Im currently testing and studying regular expression with splitting. Right now I have this code:

open my $infile, "<", "test.txt" or die "cannot open input: $!"; my @infile1= <$infile>; close $infile; foreach my $dns ( @infile1 ) { chomp $dns; if ($dns =~ /(dns:[0-9]{1,3}\.[0-9]{1,3}\.[0-9]{1,3}\.[0-9]{1,3})$ +/){ my ($ip, $dns1) = split /dns:/, $dns; ($ip) = split /,/, $dns1; print "$ip";} }

The test.txt contains the ff:

host1 dns:,asdf host2 dns:,qwert

When I run the code it doesn't displayed anything... It seems the expression didn't matched... But when I tried changing the input file with only "dns:x.x.x.x" it matched. Is there something missing with my code? Thanks so much..

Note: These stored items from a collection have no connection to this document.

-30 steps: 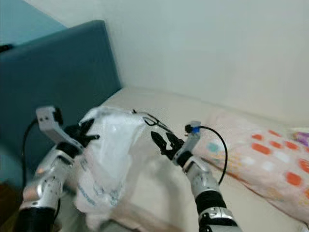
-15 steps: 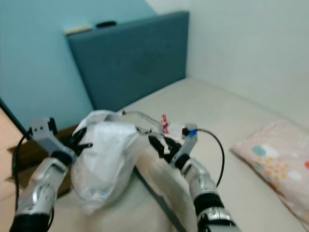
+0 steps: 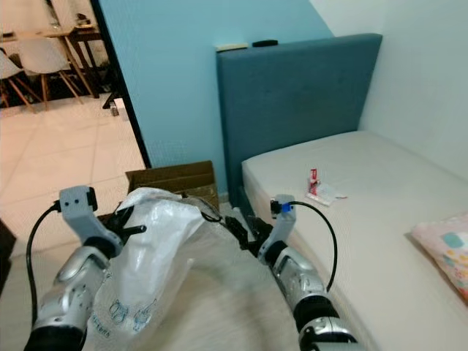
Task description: Clean up the room
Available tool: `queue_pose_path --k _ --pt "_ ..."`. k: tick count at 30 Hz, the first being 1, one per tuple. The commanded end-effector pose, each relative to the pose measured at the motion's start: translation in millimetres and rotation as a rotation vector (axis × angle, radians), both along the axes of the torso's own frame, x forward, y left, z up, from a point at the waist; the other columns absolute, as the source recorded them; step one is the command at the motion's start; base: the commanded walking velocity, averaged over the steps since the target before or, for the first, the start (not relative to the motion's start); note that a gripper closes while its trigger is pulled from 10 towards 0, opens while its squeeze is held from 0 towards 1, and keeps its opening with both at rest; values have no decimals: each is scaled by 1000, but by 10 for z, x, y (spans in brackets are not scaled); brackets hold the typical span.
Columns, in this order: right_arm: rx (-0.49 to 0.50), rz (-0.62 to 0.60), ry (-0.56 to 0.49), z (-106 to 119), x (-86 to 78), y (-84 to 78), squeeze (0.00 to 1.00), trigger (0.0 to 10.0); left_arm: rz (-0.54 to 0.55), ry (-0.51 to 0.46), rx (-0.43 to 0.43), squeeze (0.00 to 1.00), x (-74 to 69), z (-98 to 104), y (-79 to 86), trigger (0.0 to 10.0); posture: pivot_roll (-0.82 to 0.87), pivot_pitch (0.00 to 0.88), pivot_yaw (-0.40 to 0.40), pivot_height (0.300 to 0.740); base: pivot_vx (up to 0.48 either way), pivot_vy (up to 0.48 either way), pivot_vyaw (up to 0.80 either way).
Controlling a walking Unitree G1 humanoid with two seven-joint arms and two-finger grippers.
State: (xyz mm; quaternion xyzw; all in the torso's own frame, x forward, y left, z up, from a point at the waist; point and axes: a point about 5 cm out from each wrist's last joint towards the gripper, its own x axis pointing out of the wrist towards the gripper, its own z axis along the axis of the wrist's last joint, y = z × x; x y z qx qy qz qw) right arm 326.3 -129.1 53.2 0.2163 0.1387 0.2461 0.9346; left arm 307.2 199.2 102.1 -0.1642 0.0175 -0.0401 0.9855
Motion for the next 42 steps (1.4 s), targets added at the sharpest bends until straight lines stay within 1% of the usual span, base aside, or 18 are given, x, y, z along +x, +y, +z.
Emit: queue_pose_path --k 1,5,7,11,16,18,23,25,26,28,29,30,31,34,37,39,40,42 --pt "-17 7 25 -63 -31 71 0 10000 9 32 11 0 -13 -86 19 10000 0 0 -29 740 480 0 0" --pt "-28 -1 33 -104 -56 53 0 10000 3 41 12 0 -15 -125 2 10000 -2 0 -28 740 480 0 0" --pt "-85 -12 69 -208 -114 1 0 10000 -1 54 14 0 -23 -173 -17 10000 -3 0 -28 740 480 0 400" --pt "-135 -25 118 -332 -194 -60 0 10000 -12 58 12 0 -20 -190 -51 10000 0 0 -30 740 480 0 800" --pt "-178 -88 191 -479 -291 -165 0 10000 -27 49 9 0 -6 -176 -98 10000 0 0 -30 740 480 0 709" --pt "-196 -130 232 -550 -343 -223 0 10000 -34 38 7 0 9 -153 -120 10000 -2 0 -28 740 480 0 0" --pt "-213 -152 260 -596 -378 -255 0 10000 -45 24 4 0 26 -124 -139 10000 -3 0 -26 740 480 0 0" --pt "-231 -168 291 -647 -422 -288 0 10000 -84 -21 -17 0 62 -22 -202 10000 -6 0 -25 740 480 0 0" --pt "-231 -168 291 -647 -422 -288 0 10000 -84 -21 -17 0 62 -22 -202 10000 -6 0 -25 740 480 0 0" --pt "-234 -187 308 -675 -448 -318 0 10000 -176 -146 -84 0 118 283 -331 10000 -9 0 -24 740 480 0 0" --pt "-234 -187 308 -675 -448 -318 0 10000 -176 -146 -84 0 118 283 -331 10000 -9 0 -24 740 480 0 0" --pt "-234 -194 312 -681 -453 -327 0 10000 -213 -197 -106 0 128 406 -377 10000 -9 0 -24 740 480 0 0" --pt "-238 -201 317 -693 -463 -338 0 10000 -248 -289 -108 0 165 651 -408 10000 -10 0 -27 740 480 0 0" --pt "-245 -207 325 -710 -479 -345 0 10000 -248 -397 -96 0 227 970 -385 10000 -8 0 -28 740 480 0 0" --pt "-247 -209 328 -716 -484 -344 0 10000 -243 -423 -90 0 251 1056 -361 10000 -11 0 -27 740 480 0 0" --pt "-252 -216 336 -729 -493 -345 0 10000 -253 -480 -80 0 290 1230 -334 10000 -13 0 -26 740 480 0 0" --pt "-254 -219 339 -732 -495 -346 0 10000 -259 -494 -74 0 301 1271 -332 10000 -14 0 -26 740 480 0 0" --pt "-255 -221 341 -733 -495 -347 0 10000 -263 -499 -71 0 306 1287 -333 10000 -14 0 -26 740 480 0 0"
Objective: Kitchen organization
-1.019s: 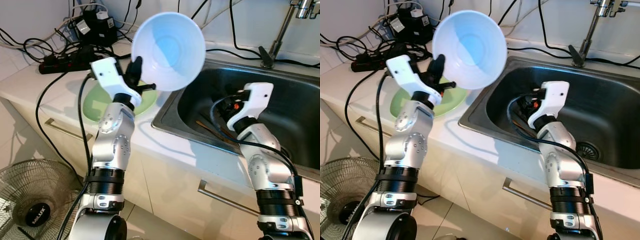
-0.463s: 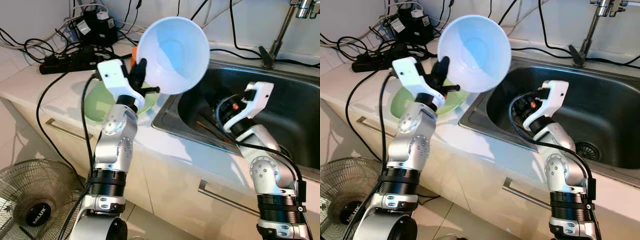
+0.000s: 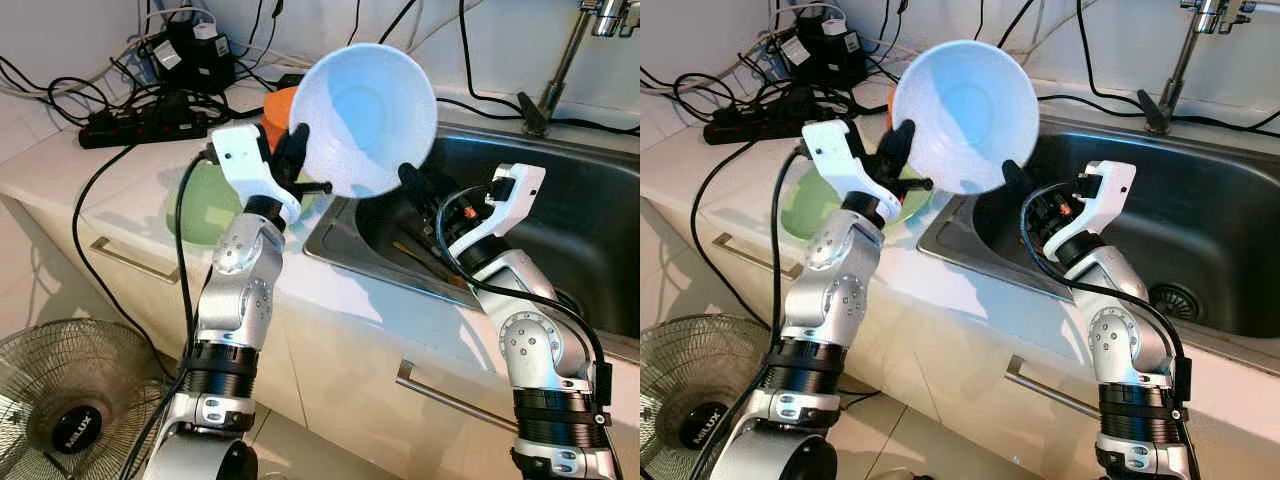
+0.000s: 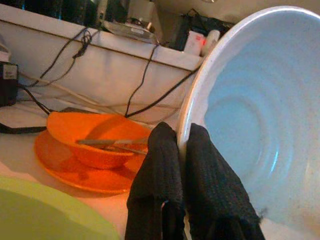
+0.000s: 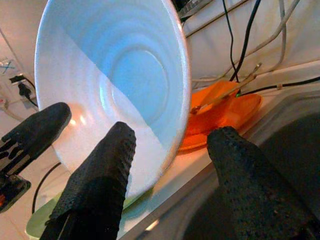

Replies are listed 'Best First'.
Re: Regex and splitting
by GrandFather (Sage) on Apr 29, 2012 at 04:34 UTC

    Either split first and match just the IP part, or remove the $ from the end of your regular expression. The $ matches the end of the line so the total match fails because there is stuff after the IP number.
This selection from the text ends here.